Instructions for the task
Your output should repeat the entries below exactly. It should contain no images.

Dataset records:
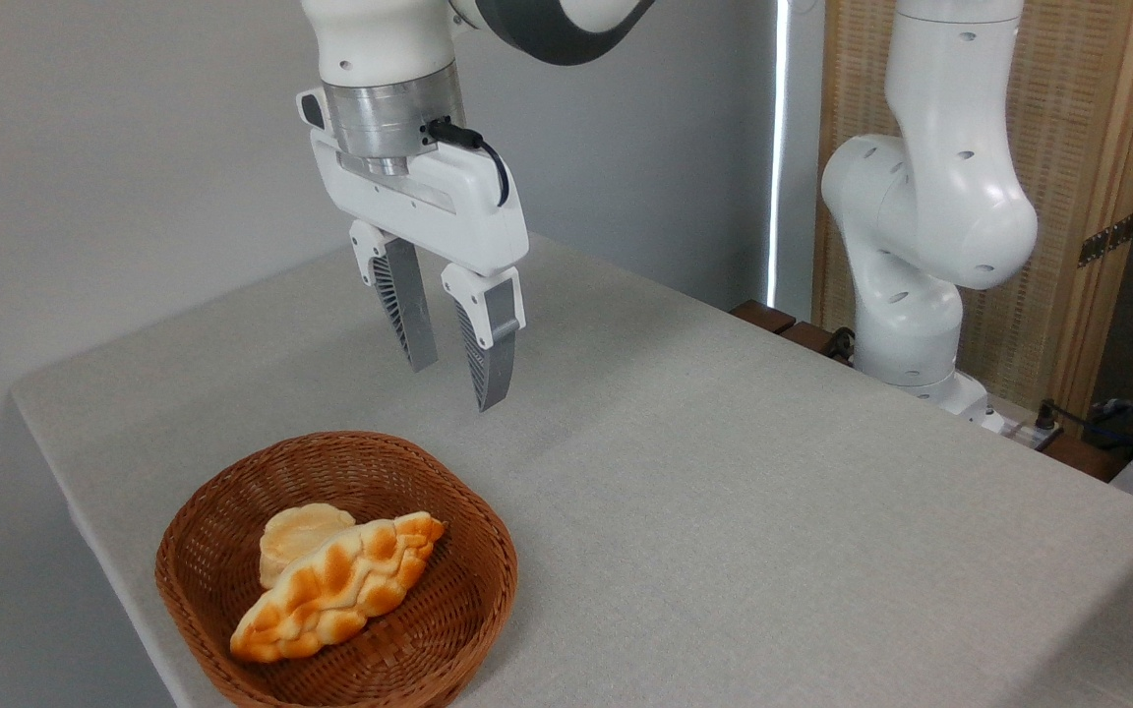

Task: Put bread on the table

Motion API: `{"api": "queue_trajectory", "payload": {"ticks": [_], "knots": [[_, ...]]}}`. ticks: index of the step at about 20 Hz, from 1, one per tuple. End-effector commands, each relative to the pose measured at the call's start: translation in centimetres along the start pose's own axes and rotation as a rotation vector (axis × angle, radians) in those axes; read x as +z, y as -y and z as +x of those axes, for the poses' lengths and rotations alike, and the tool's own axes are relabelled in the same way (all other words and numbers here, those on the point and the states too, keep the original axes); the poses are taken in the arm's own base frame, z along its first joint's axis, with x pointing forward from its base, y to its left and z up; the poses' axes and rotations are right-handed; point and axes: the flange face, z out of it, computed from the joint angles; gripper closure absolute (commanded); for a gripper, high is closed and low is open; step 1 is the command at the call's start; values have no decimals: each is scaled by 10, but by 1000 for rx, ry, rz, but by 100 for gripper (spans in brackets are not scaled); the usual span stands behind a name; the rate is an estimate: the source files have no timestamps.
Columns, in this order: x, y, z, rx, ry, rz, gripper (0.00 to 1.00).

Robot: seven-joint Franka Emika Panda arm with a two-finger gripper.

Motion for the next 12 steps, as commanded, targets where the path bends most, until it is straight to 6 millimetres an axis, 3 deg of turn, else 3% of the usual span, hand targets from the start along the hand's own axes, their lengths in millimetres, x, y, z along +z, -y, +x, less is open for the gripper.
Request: {"api": "queue_trajectory", "payload": {"ticks": [1,12], "knots": [[-6,2,-3,-1,18,-3,0],[-6,4,-3,-6,14,0,0]]}}
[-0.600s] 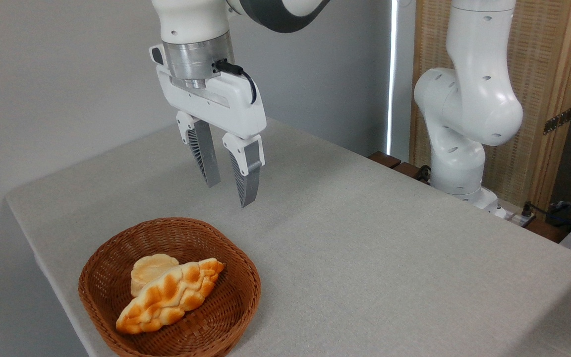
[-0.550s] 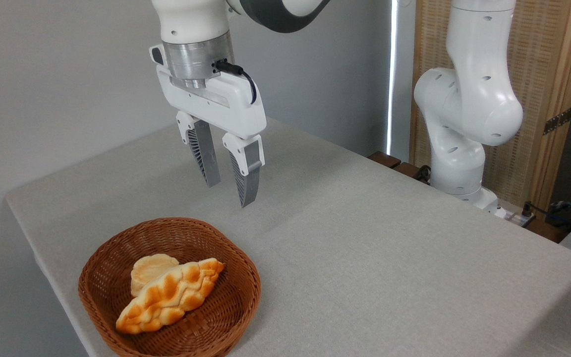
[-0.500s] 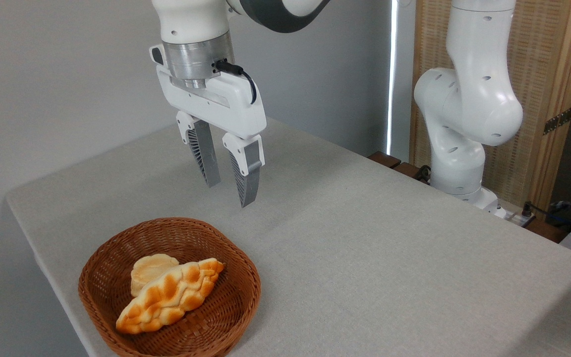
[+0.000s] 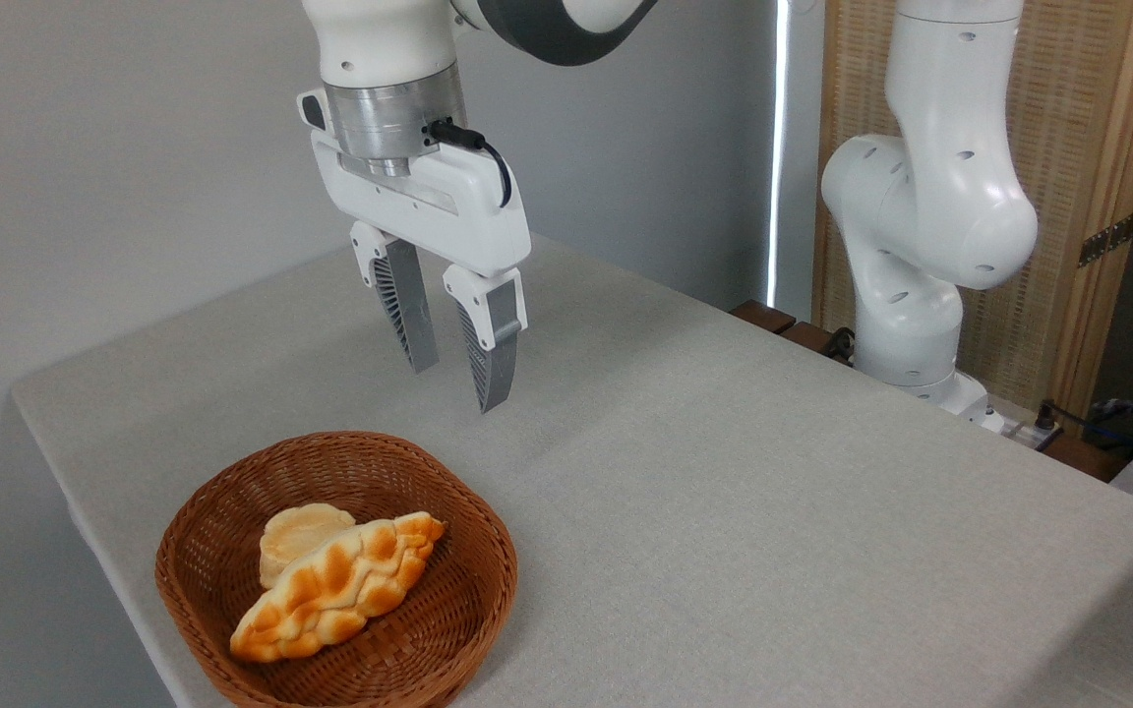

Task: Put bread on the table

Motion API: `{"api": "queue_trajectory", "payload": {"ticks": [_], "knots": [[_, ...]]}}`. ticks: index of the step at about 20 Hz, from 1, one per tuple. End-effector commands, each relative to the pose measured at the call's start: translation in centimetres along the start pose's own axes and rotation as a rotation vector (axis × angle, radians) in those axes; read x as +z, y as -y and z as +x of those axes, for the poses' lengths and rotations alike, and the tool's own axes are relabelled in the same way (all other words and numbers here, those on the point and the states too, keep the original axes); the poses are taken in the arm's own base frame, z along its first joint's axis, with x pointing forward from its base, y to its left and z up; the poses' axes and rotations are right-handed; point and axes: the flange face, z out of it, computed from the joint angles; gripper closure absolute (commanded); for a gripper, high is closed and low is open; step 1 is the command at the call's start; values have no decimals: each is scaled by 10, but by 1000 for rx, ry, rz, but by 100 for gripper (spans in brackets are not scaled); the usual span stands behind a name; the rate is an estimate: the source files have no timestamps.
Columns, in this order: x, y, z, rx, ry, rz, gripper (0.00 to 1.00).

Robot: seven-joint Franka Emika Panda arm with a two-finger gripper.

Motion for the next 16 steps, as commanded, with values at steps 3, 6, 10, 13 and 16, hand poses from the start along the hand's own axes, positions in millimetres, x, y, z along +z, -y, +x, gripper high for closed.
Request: {"api": "queue_trajectory", "payload": {"ticks": [3,6,10,13,16], "knots": [[-5,1,-2,0,14,-2,0],[-5,1,-1,2,17,-2,0],[-7,1,-1,2,9,1,0],[-11,4,4,0,-38,32,0],[-9,9,13,0,-80,61,0]]}}
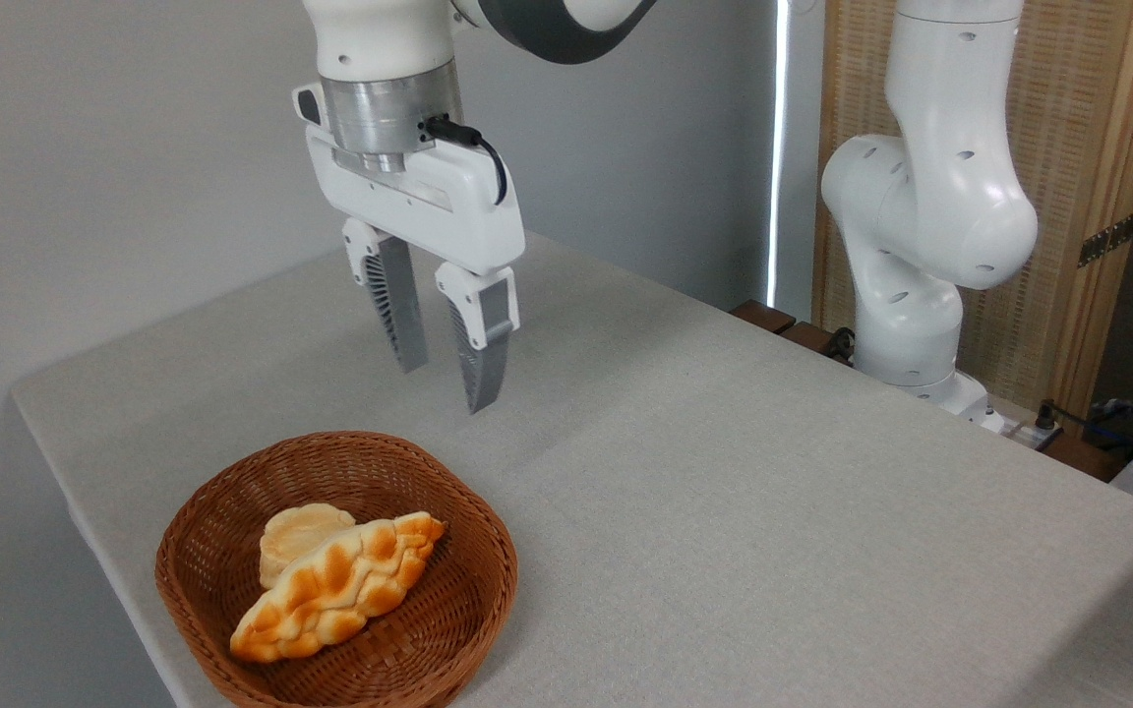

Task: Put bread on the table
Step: 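Lower the open gripper onto the braided bread roll in the basket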

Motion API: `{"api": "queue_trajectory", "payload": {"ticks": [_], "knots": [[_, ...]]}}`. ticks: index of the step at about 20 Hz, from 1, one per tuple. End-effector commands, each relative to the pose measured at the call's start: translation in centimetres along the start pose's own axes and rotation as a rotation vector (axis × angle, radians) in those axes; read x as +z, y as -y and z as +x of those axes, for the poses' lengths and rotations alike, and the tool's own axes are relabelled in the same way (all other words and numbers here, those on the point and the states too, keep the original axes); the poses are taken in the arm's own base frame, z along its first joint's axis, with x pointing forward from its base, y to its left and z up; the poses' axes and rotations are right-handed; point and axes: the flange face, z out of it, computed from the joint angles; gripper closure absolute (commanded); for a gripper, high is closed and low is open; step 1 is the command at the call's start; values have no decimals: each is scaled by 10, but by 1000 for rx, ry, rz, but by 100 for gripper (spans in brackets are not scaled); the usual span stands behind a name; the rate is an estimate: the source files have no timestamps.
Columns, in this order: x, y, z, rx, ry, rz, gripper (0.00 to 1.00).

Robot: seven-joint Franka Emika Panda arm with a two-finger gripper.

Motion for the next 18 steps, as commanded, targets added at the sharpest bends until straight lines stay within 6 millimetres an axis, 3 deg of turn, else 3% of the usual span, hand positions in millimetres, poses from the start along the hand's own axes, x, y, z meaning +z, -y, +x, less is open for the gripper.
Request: {"api": "queue_trajectory", "payload": {"ticks": [1,13,18], "knots": [[2,9,13,1,-52,45,0],[64,43,53,13,-136,173,0],[93,58,58,20,-116,209,0]]}}
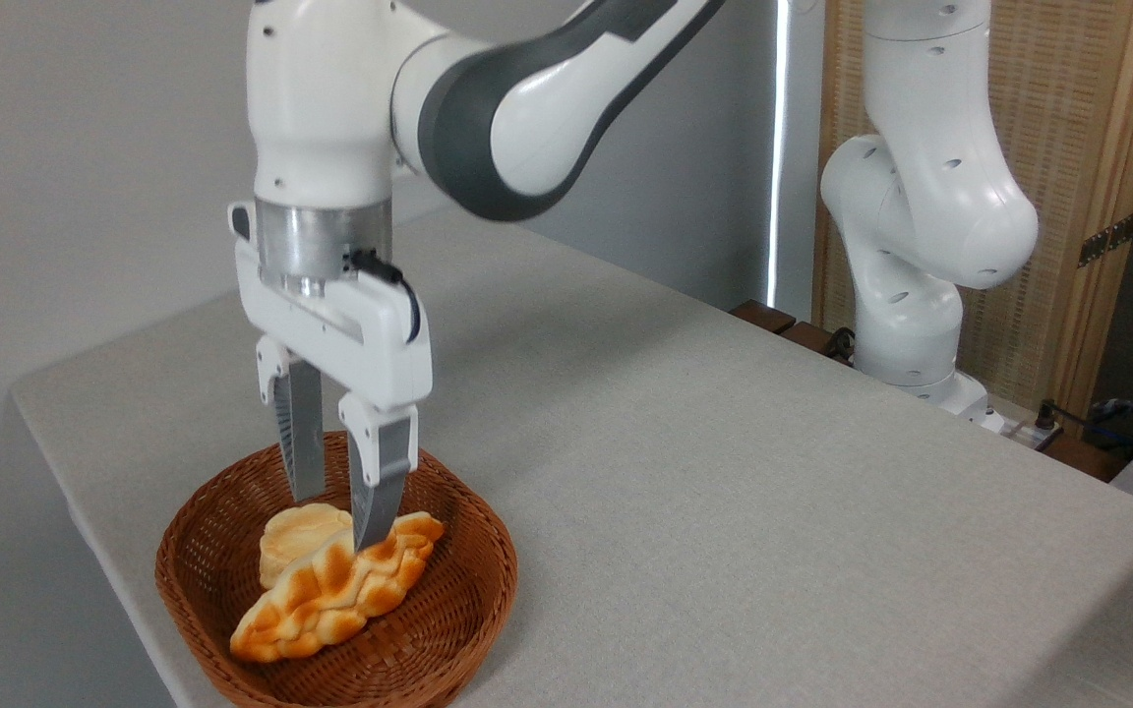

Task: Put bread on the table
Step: 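Lower the open gripper onto the braided bread roll in the basket, then close the gripper on the middle of the braided roll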

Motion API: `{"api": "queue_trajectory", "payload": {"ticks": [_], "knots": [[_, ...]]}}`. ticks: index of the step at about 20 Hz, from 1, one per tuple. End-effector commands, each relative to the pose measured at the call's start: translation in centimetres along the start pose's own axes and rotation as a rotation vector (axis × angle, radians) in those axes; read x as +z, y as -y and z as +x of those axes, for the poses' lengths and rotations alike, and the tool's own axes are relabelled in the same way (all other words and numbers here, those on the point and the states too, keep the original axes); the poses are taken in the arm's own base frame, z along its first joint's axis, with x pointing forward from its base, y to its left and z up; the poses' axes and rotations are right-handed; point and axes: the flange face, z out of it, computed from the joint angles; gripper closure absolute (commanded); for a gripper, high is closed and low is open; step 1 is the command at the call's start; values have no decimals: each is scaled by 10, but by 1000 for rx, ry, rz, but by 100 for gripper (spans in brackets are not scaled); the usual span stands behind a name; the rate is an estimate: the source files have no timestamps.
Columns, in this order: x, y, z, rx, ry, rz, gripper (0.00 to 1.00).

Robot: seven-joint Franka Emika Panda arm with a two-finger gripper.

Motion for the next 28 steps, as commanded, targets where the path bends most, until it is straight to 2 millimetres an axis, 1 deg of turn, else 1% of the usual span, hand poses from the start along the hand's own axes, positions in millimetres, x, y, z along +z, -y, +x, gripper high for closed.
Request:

Answer to the problem
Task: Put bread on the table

Motion API: `{"api": "queue_trajectory", "payload": {"ticks": [_], "knots": [[_, ...]]}}`. ticks: index of the step at about 20 Hz, from 1, one per tuple. End-effector commands, each relative to the pose measured at the call's start: translation in centimetres along the start pose's own axes and rotation as a rotation vector (axis × angle, radians) in those axes; read x as +z, y as -y and z as +x of those axes, for the poses' lengths and rotations alike, and the tool's own axes are relabelled in the same way (all other words and numbers here, those on the point and the states too, keep the original axes); the poses are taken in the arm's own base frame, z along its first joint's axis, with x pointing forward from its base, y to its left and z up; the poses' axes and rotations are right-handed; point and axes: the flange face, z out of it, computed from the joint angles; gripper closure absolute (commanded); for a gripper, high is closed and low is open; step 1 is the command at the call's start; values have no decimals: each is scaled by 10, but by 1000 for rx, ry, rz, but by 100 for gripper (spans in brackets are not scaled); the usual span stands behind a name; the rate is an estimate: the source files have no timestamps.
Columns, in this order: x, y, z, rx, ry, rz, gripper (0.00 to 1.00).

Robot: seven-joint Franka Emika Panda arm with a two-finger gripper.

Motion for the next 12 steps, as commanded, targets where the path bends most, until it is straight to 6 millimetres an axis, 3 deg of turn, else 3% of the usual span, hand targets from the start along the hand's own axes, their lengths in millimetres, x, y, z along +z, -y, +x, less is open for the gripper.
Request: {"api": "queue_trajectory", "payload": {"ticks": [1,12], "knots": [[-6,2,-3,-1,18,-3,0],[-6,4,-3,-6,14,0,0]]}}
[-0.600s] 
[-0.550s] 
[-0.500s] 
[+0.000s] 

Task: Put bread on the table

Motion API: `{"api": "queue_trajectory", "payload": {"ticks": [_], "knots": [[_, ...]]}}`. ticks: index of the step at about 20 Hz, from 1, one per tuple. End-effector commands, each relative to the pose measured at the call's start: translation in centimetres along the start pose's own axes and rotation as a rotation vector (axis × angle, radians) in those axes; read x as +z, y as -y and z as +x of those axes, for the poses' lengths and rotations alike, and the tool's own axes are relabelled in the same way (all other words and numbers here, those on the point and the states too, keep the original axes); the poses are taken in the arm's own base frame, z along its first joint's axis, with x pointing forward from its base, y to its left and z up; the poses' axes and rotations are right-handed; point and axes: the flange face, z out of it, computed from the joint angles; gripper closure absolute (commanded); for a gripper, high is closed and low is open; step 1 is the command at the call's start; values have no decimals: each is scaled by 10, but by 1000 for rx, ry, rz, but by 100 for gripper (spans in brackets are not scaled); the usual span stands behind a name; the rate is an estimate: the source files have no timestamps.
Columns, in this order: x, y, z, rx, ry, rz, gripper (0.00 to 1.00).

Robot: seven-joint Franka Emika Panda arm with a two-finger gripper.

Motion for the next 16 steps, as commanded, with values at steps 3, 6, 10, 13 and 16, hand poses from the start along the hand's own axes, positions in millimetres, x, y, z along +z, -y, +x, gripper high for closed.
Request: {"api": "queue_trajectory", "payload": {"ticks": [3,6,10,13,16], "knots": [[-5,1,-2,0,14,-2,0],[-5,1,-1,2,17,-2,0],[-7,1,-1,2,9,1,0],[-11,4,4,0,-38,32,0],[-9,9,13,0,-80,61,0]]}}

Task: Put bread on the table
Step: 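Lower the open gripper onto the braided bread roll in the basket
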
Motion API: `{"api": "queue_trajectory", "payload": {"ticks": [_], "knots": [[_, ...]]}}`. ticks: index of the step at about 20 Hz, from 1, one per tuple. End-effector commands, each relative to the pose measured at the call's start: translation in centimetres along the start pose's own axes and rotation as a rotation vector (axis × angle, radians) in those axes; read x as +z, y as -y and z as +x of those axes, for the poses' lengths and rotations alike, and the tool's own axes are relabelled in the same way (all other words and numbers here, those on the point and the states too, keep the original axes); the poses are taken in the arm's own base frame, z along its first joint's axis, with x pointing forward from its base, y to its left and z up; the poses' axes and rotations are right-handed; point and axes: the flange face, z out of it, computed from the joint angles; gripper closure absolute (commanded); for a gripper, high is closed and low is open; step 1 is the command at the call's start; values have no decimals: each is scaled by 10, but by 1000 for rx, ry, rz, but by 100 for gripper (spans in brackets are not scaled); the usual span stands behind a name; the rate is an estimate: the source files have no timestamps.
Columns, in this order: x, y, z, rx, ry, rz, gripper (0.00 to 1.00).

Robot: seven-joint Franka Emika Panda arm with a two-finger gripper.

Motion for the next 18 steps, as commanded, targets added at the sharpest bends until straight lines stay within 6 millimetres an axis, 3 deg of turn, else 3% of the usual span, hand positions in millimetres, poses from the start along the hand's own axes, x, y, z meaning +z, -y, +x, less is open for the gripper.
Request: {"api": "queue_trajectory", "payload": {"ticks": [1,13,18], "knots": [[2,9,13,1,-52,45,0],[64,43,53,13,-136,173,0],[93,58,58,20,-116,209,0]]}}

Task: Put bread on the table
Step: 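Lower the open gripper onto the braided bread roll in the basket, then close the gripper on the middle of the braided roll
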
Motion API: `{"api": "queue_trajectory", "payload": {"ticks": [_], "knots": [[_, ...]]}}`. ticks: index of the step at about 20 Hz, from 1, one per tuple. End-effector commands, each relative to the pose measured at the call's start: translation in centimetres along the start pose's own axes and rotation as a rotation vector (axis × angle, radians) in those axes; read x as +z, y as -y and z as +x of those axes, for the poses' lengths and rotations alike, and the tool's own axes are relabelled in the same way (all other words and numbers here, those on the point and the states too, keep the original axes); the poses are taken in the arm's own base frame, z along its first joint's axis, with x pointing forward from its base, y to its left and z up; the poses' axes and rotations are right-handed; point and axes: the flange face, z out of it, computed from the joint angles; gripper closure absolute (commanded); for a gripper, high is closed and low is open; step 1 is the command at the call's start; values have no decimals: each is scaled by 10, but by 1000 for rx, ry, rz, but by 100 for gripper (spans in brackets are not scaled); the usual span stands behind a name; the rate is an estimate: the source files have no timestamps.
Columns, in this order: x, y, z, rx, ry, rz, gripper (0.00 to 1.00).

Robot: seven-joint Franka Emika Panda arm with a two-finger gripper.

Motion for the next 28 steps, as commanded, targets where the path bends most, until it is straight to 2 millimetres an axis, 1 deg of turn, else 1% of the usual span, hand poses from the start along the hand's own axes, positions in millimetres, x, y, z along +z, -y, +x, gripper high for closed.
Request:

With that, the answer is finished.